Page 125 - Media Coverage Book - 75th Aldeburgh Festival 2024
P. 125
Most of my early encounters, influential ones, with foreign lands
came through the medium of cinema (the Streatham Odeon) and
its colourful visions of exotic otherness. More specifically, and
embarrassingly, James Bond films had an outsized influence on
my views. Istanbul and Venice will always be awkwardly lodged
in the same brain compartment as From Russia with Love. With
Japan it has to be—more queasily—You Only Live Twice.
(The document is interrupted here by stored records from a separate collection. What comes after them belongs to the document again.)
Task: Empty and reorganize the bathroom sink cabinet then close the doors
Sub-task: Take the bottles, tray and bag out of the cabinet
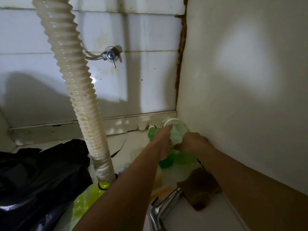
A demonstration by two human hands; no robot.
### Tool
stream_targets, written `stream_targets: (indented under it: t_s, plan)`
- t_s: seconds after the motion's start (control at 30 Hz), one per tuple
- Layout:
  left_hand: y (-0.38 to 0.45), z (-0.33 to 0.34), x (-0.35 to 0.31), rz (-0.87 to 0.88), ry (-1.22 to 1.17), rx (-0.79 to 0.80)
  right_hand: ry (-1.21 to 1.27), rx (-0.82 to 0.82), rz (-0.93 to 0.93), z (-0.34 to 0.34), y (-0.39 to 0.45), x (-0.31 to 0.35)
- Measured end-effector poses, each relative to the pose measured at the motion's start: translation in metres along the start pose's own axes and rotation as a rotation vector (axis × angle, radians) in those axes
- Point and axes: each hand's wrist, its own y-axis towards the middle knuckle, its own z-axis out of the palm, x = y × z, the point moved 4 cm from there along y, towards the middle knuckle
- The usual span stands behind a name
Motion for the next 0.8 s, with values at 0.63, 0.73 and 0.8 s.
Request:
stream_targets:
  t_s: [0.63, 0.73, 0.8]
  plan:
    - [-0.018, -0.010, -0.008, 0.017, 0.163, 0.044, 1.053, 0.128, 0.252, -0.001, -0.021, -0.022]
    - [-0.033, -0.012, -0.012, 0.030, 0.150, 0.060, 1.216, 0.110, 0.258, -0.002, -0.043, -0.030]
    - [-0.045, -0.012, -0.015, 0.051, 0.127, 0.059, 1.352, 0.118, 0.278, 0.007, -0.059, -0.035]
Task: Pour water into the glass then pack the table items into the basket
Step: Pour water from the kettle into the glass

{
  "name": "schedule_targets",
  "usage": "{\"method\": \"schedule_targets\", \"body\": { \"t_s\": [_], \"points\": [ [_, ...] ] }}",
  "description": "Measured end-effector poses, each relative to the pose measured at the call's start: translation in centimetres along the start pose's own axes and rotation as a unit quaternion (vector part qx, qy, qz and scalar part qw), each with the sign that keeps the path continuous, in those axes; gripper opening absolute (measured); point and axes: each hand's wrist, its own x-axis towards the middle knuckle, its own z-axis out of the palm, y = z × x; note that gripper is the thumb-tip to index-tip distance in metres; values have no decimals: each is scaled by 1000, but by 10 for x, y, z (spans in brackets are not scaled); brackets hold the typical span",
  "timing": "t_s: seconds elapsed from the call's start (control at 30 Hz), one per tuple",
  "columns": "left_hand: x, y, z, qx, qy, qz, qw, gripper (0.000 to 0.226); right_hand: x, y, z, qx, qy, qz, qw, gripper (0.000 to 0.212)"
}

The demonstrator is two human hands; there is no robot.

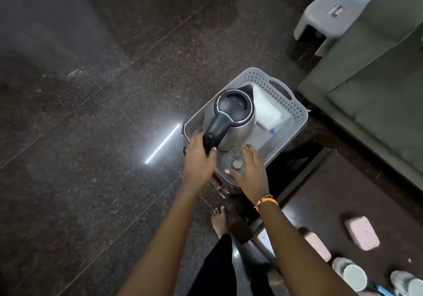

The
Roald Dahl-screenplayed movie is bad enough, with Sean
Connery’s Bond impersonating a Japanese fisherman; the novel
is even more peculiar, with its resurrected villain, Ernst Stavro
Blofeld, creating a suicide garden of exotic botanical species to
cater to what Ian Fleming imagined was an ingrained Japanese
taste for self-annihilation.
♦♦♦
By the time I reached adulthood, helping to make current affairs
programmes for Channel 4 in London, Japanese economic
prowess was a thing of wonder and the talk of the town. How
had Japan emerged from the catastrophe of wartime defeat to
teach the rest of the developed world how to rebuild from ruins?
The fabled MITI (the Ministry of International Trade and
Industry) bridged the gap between freestyle capitalism and long-
term planning. Japan developed a dazzling electronics sector and
formed the avant-garde of just-in-time and robot manufacturing.
Miniaturisation was a natural pursuit for the land of the bonsai
tree. The story at the peak of the Japan craze was that the
notional value of the land on which the Imperial Palace in Tokyo
stood could be equated to the entire state of California.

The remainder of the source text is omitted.